El éxito de san Francisco Javier
Francisco pisará el sábado, en Nagasaki, la colina de Mashizaka. La misma en la que fueron crucificados y atravesados con lanzas en 1596 san Pablo Miki y otros 25 compañeros (otros dos jesuitas japoneses, seis franciscanos extranjeros y 16 terciarios franciscanos nipones). Allí se levanta desde 1962 el Museo de los 26 Mártires. Creado por los jesuitas y dirigido por el italiano Domenico Vitali, alberga el testimonio de la evangelización del país del sol naciente y del heroísmo de sus misioneros y (sobre todo) sus fieles: los 26 canonizados en 1862 por Pío IX, los cientos que dieron su vida entre los siglos XVI y XIX (algunos elevados ya a los altares, otros muchos no), y los miles que durante dos siglos y medio mantuvieron la fe, de forma clandestina, en esta región del sur de Japón.
«Conservaron la fe sin sacerdotes. La respuesta a cómo lo lograron es muy sencilla: nunca dejaron de rezar en casa y de transmitir la fe a sus hijos», narra el padre Vitali. Para él, la supervivencia de esta Iglesia escondida es el principal «éxito» de san Francisco Javier y de los primeros misioneros en el país. Más que el crecimiento del cristianismo en el medio siglo que transcurrió entre su llegada en 1549 y el momento en el que el recelo hacia Occidente derivó en persecución.

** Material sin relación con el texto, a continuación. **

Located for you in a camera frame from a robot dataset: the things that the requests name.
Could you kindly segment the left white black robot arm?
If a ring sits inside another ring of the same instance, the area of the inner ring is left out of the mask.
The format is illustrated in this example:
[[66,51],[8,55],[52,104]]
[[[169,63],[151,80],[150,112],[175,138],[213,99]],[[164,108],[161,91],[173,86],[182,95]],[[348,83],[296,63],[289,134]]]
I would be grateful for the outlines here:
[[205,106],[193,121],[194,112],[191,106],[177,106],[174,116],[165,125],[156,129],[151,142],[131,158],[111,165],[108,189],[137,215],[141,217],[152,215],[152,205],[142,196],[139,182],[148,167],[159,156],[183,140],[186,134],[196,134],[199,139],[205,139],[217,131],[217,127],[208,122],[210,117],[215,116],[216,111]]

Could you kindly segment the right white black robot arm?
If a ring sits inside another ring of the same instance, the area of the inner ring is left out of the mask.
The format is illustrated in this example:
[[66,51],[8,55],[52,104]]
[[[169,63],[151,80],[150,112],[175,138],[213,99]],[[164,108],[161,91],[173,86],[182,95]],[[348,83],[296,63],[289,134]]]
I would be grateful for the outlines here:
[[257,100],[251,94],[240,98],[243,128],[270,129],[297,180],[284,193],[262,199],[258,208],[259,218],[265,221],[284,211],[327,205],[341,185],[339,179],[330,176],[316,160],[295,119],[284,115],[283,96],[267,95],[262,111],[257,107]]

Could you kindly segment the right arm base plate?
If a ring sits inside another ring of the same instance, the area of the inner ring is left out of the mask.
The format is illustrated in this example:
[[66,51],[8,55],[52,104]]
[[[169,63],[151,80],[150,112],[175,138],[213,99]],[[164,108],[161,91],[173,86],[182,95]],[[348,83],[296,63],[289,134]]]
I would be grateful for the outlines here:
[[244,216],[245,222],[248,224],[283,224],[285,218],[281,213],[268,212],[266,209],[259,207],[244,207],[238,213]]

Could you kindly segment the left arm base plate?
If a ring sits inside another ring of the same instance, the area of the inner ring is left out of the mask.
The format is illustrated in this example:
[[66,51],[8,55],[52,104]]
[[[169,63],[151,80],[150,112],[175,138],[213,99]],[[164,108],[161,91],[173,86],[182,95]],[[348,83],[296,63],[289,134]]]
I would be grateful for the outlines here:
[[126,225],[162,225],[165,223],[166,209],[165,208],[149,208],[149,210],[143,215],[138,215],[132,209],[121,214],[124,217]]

Con momentos de mayor o menor dureza, las autoridades japonesas nunca desistieron de erradicar totalmente el cristianismo. Prueba de ello son algunos objetos del museo, como los fumie, imágenes de Jesús y María hechas para ser profanadas. A los sospechosos de ser cristianos «se les obligaba a presentarse en el templo [sintoísta] y pisarlas, para demostrar que no lo eran», cuenta el jesuita.
Kakure kirishitan
A pesar de ello, los kakure kirishitan o cristianos escondidos lograron subsistir. Hasta que, en 1865, un grupo de ellos se acercó con gran secreto a la iglesia que Japón había permitido construir a misioneros franceses para los extranjeros en Nagasaki; hoy, basílica de Oura, la iglesia más antigua del país. Para sorpresa de los sacerdotes, les preguntaron por el Papa y por la Virgen, y si ellos se casaban. Lo que sus antepasados les habían indicado. «Tenemos lo mismo en el corazón que vosotros», confesaron finalmente, emocionados, cuando las respuestas de los sacerdotes los dejaron satisfechos.
Pronto, empezaron a llegar más y más… para disgusto de los dirigentes nipones. Quedaba casi una década para que llegara la libertad religiosa en 1873, y estos fieles pagaron los últimos estertores de la persecución. «El Gobierno los dispersó entre 21 localidades diferentes. Vivían en condiciones muy difíciles, sometidos a presión. Quien no se convertía al sintoísmo era tratado con dureza. Algunos murieron de hambre. No conocemos los nombres de todos. Pero sí de 37». Su causa de canonización está abierta, y el padre Vitali se encarga de ella.